On a personal note, after recently buying a TV and having a problem hooking the thing up to the cable box, a family member found a Comcast person by phone who was very helpful and solved the problem.
That was on the third or fourth try, but the problem did get solved.
I realize that is not the case for everyone but thought it was worth mentioning.
As for the closing of the Tinley Park customer service office, Comcast recently announced it was reducing the number of employees at various facilities but did not mention the closing of the Oak Park Avenue customer service office.
I tried to find out why, but had not received an answer from Comcast by the deadline for this column.
It seems obvious to me that the closing of the Tinley office would send more customers to Orland Park, Homewood and Hickory Hills, and I thought that might be responsible, in part, for the lack of cable box availability.
Segal said that was not the case and added that foot traffic had actually gone down in the Southland payment centers.
As for football being a driver of TV and cable sales, Segal said that in South Bend, Ind., Comcast noted a surge in demand for HD cable boxes in the weeks leading up to Notre Dame’s national championship game against Alabama.

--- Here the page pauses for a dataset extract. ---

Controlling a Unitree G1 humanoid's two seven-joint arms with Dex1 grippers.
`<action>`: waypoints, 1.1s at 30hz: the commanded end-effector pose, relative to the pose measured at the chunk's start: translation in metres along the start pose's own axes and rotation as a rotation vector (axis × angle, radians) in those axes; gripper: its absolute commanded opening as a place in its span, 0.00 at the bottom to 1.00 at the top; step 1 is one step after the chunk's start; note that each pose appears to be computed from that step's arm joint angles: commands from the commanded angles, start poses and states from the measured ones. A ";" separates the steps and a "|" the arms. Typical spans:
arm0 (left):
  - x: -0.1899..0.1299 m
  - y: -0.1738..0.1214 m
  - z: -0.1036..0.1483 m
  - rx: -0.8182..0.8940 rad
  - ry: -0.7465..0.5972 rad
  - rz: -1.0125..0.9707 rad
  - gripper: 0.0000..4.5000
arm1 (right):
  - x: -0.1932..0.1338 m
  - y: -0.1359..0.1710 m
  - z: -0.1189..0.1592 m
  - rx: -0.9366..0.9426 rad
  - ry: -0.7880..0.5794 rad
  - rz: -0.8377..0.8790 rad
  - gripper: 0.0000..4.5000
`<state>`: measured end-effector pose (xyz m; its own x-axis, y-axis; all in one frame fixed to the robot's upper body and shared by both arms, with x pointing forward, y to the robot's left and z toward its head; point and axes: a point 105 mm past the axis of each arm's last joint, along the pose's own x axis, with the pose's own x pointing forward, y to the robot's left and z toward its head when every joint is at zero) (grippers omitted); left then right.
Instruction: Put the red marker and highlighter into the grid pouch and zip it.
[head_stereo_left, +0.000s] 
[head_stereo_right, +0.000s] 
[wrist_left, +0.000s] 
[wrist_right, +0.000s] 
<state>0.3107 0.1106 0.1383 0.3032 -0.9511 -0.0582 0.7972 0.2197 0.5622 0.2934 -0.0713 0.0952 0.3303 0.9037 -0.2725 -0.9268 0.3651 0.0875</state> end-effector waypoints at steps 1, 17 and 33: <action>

As for the Super Bowl, it has become one of the marketing miracles of modern America, driving sales of beer, cars, food and TVs.
It’s become an unofficial national holiday, the “Festivus for the rest of us” once envisioned by the great philosopher Frank Costanza.
As for the Comcast customers awaiting the arrival of their HD boxes, most of the people I spoke with said they were willing to wait.
Their main complaint was the ever-increasing cost of cable TV.
Like death and taxes, that seems inevitable, although several acquaintances tell me they’re turning to the Internet for their television viewing.
I didn’t know that Comcast offered HD cable boxes and equipment for free via the mail.
I certainly had never been told that by anyone working in a Comcast payment/customer service office.